Exercise data
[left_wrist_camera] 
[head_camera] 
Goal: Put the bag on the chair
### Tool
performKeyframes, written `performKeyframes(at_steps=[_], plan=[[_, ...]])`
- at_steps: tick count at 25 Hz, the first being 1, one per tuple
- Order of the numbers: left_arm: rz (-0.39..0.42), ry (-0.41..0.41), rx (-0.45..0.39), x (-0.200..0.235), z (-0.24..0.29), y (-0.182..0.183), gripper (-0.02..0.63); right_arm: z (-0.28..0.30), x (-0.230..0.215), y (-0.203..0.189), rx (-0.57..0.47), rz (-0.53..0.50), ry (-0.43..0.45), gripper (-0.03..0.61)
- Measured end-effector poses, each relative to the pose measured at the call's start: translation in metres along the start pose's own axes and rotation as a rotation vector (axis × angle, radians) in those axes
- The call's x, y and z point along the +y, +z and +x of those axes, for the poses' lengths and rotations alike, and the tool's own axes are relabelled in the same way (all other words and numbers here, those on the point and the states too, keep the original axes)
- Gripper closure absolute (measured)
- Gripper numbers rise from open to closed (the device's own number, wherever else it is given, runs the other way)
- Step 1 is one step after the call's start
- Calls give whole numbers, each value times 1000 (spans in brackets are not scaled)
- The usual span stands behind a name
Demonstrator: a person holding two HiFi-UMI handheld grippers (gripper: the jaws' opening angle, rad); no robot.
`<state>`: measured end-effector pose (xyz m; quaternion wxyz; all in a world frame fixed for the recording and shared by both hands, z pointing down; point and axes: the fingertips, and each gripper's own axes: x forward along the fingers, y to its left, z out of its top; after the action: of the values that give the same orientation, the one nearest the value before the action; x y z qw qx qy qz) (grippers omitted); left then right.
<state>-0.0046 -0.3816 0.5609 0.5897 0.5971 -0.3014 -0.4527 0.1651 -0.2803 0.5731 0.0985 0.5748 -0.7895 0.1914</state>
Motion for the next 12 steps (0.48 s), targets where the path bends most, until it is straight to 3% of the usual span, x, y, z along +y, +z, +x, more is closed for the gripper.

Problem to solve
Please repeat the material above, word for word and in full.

Task answer
[left_wrist_camera] 
[head_camera] 
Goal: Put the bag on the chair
### Tool
performKeyframes, written `performKeyframes(at_steps=[_], plan=[[_, ...]])`
- at_steps: tick count at 25 Hz, the first being 1, one per tuple
- Order of the numbers: left_arm: rz (-0.39..0.42), ry (-0.41..0.41), rx (-0.45..0.39), x (-0.200..0.235), z (-0.24..0.29), y (-0.182..0.183), gripper (-0.02..0.63); right_arm: z (-0.28..0.30), x (-0.230..0.215), y (-0.203..0.189), rx (-0.57..0.47), rz (-0.53..0.50), ry (-0.43..0.45), gripper (-0.03..0.61)
- Measured end-effector poses, each relative to the pose measured at the call's start: translation in metres along the start pose's own axes and rotation as a rotation vector (axis × angle, radians) in those axes
- The call's x, y and z point along the +y, +z and +x of those axes, for the poses' lengths and rotations alike, and the tool's own axes are relabelled in the same way (all other words and numbers here, those on the point and the states too, keep the original axes)
- Gripper closure absolute (measured)
- Gripper numbers rise from open to closed (the device's own number, wherever else it is given, runs the other way)
- Step 1 is one step after the call's start
- Calls give whole numbers, each value times 1000 (spans in brackets are not scaled)
- The usual span stands behind a name
Demonstrator: a person holding two HiFi-UMI handheld grippers (gripper: the jaws' opening angle, rad); no robot.
`<state>`: measured end-effector pose (xyz m; quaternion wxyz; all in a world frame fixed for the recording and shared by both hands, z pointing down; point and axes: the fingertips, and each gripper's own axes: x forward along the fingers, y to its left, z out of its top; after the action: of the values that give the same orientation, the one nearest the value before the action; x y z qw qx qy qz) (grippers omitted); left then right.
<state>-0.0046 -0.3816 0.5609 0.5897 0.5971 -0.3014 -0.4527 0.1651 -0.2803 0.5731 0.0985 0.5748 -0.7895 0.1914</state>
Motion for the next 12 steps (0.48 s), targets where the path bends most, until it is straight to 3% of the usual span, x, y, z along +y, +z, +x, more is closed for the gripper.

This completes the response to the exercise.